Problem to work on »
All entries must be returned precisely as they appear.

━━━━━ Records

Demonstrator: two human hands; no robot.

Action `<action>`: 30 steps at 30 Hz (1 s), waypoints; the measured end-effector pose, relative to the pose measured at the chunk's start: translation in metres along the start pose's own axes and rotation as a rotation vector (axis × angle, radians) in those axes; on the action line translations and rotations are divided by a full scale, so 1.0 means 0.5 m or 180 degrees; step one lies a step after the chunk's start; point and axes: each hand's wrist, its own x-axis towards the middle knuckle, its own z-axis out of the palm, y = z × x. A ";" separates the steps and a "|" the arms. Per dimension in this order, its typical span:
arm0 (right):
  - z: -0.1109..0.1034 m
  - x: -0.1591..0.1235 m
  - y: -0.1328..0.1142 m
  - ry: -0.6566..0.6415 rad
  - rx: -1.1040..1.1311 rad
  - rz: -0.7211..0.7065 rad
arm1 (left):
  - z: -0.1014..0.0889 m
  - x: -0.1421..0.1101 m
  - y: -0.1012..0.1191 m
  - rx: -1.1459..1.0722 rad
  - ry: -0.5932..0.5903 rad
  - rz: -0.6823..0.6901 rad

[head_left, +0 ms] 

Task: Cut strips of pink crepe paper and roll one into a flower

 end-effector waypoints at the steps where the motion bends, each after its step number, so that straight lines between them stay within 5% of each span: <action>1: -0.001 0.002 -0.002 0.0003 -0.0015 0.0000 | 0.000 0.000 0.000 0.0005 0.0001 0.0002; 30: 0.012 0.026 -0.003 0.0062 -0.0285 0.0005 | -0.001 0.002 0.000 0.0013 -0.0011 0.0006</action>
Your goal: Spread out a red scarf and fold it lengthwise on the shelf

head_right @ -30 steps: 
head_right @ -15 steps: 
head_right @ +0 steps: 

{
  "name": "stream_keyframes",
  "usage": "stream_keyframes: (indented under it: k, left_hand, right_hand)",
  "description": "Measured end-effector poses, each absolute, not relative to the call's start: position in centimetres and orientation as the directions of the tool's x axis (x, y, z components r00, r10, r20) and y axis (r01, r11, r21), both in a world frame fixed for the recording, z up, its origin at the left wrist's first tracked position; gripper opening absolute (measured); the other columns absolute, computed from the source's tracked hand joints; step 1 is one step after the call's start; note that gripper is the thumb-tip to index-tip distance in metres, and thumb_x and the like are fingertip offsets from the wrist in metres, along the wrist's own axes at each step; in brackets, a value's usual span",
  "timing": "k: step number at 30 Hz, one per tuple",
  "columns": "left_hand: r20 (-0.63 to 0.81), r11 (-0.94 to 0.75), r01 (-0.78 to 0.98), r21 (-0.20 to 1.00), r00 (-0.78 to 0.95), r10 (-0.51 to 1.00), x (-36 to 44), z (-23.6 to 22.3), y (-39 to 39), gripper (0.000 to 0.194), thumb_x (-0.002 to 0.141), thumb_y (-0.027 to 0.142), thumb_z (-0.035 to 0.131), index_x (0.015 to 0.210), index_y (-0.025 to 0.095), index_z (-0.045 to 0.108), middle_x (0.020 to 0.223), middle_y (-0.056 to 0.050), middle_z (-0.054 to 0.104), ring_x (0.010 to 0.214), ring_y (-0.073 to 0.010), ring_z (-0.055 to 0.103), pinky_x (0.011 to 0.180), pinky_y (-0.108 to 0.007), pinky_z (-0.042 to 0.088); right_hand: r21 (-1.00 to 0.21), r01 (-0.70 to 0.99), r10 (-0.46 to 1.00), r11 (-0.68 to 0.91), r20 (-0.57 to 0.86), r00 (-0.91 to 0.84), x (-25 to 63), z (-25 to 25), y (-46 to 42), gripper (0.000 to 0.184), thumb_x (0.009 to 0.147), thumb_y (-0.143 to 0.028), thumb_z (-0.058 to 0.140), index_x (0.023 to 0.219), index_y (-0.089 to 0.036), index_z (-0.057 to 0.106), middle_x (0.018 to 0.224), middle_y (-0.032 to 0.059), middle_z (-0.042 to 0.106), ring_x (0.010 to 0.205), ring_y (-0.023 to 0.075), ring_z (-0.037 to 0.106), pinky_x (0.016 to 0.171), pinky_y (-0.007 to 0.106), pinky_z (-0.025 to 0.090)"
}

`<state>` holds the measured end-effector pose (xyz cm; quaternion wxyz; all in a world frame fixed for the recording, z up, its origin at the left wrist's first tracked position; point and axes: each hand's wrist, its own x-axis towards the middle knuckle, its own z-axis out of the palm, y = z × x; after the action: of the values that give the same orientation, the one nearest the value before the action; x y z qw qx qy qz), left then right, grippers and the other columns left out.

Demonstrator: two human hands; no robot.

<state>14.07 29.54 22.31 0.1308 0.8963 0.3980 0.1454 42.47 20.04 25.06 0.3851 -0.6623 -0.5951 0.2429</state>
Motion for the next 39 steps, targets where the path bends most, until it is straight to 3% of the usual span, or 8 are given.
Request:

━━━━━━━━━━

Answer to this exercise »
Demonstrator: two human hands; no robot.

Action `<action>`: 30 steps at 30 Hz (1 s), waypoints; the measured end-effector pose, relative to the pose measured at the chunk's start: translation in metres along the start pose's own axes and rotation as a rotation vector (axis × angle, radians) in those axes; on the action line translations and rotations are divided by a full scale, so 1.0 means 0.5 m or 180 degrees; step one lies a step after the chunk's start; point and axes: each hand's wrist, its own x-axis towards the middle knuckle, its own z-axis out of the palm, y = z × x. A ";" separates the steps and a "|" the arms. Per dimension in this order, its typical span:
arm0 (right):
  - z: -0.1109..0.1034 m
  - x: -0.1591..0.1235 m
  - y: -0.1328..0.1142 m
  - ry: -0.6566..0.6415 rad
  - rx: -1.1040..1.1311 rad
  - rz: -0.7211..0.7065 rad
arm1 (left):
  - z: -0.1014..0.0889 m
  - x: -0.1421..0.1101 m
  - y: -0.1012..0.1191 m
  - rx: -1.1459..1.0722 rad
  - ry: -0.5932..0.5903 rad
  - rz: -0.6823..0.6901 rad

[head_left, +0 ms] 

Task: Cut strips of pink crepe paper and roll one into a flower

 end-effector waypoints at the steps where the motion bends, each after its step number, so that straight lines between them stay within 5% of each span: <action>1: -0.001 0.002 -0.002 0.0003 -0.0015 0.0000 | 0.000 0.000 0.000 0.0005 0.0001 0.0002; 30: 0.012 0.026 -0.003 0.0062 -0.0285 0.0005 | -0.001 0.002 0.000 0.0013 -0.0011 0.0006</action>
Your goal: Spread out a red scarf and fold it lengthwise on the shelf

head_right @ -30 steps: 
head_right @ -15 steps: 
head_right @ +0 steps: 

{
  "name": "stream_keyframes",
  "usage": "stream_keyframes: (indented under it: k, left_hand, right_hand)",
  "description": "Measured end-effector poses, each absolute, not relative to the call's start: position in centimetres and orientation as the directions of the tool's x axis (x, y, z components r00, r10, r20) and y axis (r01, r11, r21), both in a world frame fixed for the recording, z up, its origin at the left wrist's first tracked position; gripper opening absolute (measured); the other columns absolute, computed from the source's tracked hand joints; step 1 is one step after the call's start; note that gripper is the thumb-tip to index-tip distance in metres, and thumb_x and the like are fingertip offsets from the wrist in metres, along the wrist's own axes at each step; in brackets, a value's usual span",
  "timing": "k: step number at 30 Hz, one per tuple",
  "columns": "left_hand: r20 (-0.63 to 0.81), r11 (-0.94 to 0.75), r01 (-0.78 to 0.98), r21 (-0.20 to 1.00), r00 (-0.78 to 0.95), r10 (-0.51 to 1.00), x (-36 to 44), z (-23.6 to 22.3), y (-39 to 39), gripper (0.000 to 0.194), thumb_x (-0.002 to 0.141), thumb_y (-0.027 to 0.142), thumb_z (-0.035 to 0.131), index_x (0.015 to 0.210), index_y (-0.025 to 0.095), index_z (-0.045 to 0.108), middle_x (0.020 to 0.223), middle_y (-0.056 to 0.050), middle_z (-0.054 to 0.104), ring_x (0.010 to 0.214), ring_y (-0.073 to 0.010), ring_z (-0.055 to 0.103), pinky_x (0.011 to 0.180), pinky_y (-0.108 to 0.007), pinky_z (-0.042 to 0.088); right_hand: r21 (-1.00 to 0.21), r01 (-0.70 to 0.99), r10 (-0.46 to 1.00), r11 (-0.68 to 0.91), r20 (-0.57 to 0.86), r00 (-0.91 to 0.84), x (-25 to 63), z (-25 to 25), y (-46 to 42), gripper (0.000 to 0.184), thumb_x (0.009 to 0.147), thumb_y (-0.143 to 0.028), thumb_z (-0.058 to 0.140), index_x (0.023 to 0.219), index_y (-0.089 to 0.036), index_z (-0.057 to 0.106), middle_x (0.018 to 0.224), middle_y (-0.032 to 0.059), middle_z (-0.042 to 0.106), ring_x (0.010 to 0.205), ring_y (-0.023 to 0.075), ring_z (-0.037 to 0.106), pinky_x (0.016 to 0.171), pinky_y (-0.007 to 0.106), pinky_z (-0.025 to 0.090)"
}

`<state>` holds the measured end-effector pose (xyz cm; quaternion wxyz; all in a world frame fixed for the recording, z up, its origin at the left wrist's first tracked position; point and axes: each hand's wrist, its own x-axis towards the middle knuckle, its own z-axis out of the palm, y = z × x; after the action: of the values that give the same orientation, the one nearest the value before the action; x y z qw qx qy qz), left then right, grippers and the other columns left out.

Demonstrator: two human hands; no robot.

<state>14.07 29.54 22.31 0.1308 0.8963 0.3980 0.1454 42.47 20.04 25.06 0.3851 -0.6623 -0.5951 0.2429</state>
Motion for the next 39 steps, targets where the path bends most, until it is straight to 3% of the usual span, or 8 are given.
Request:

This output completes the exercise.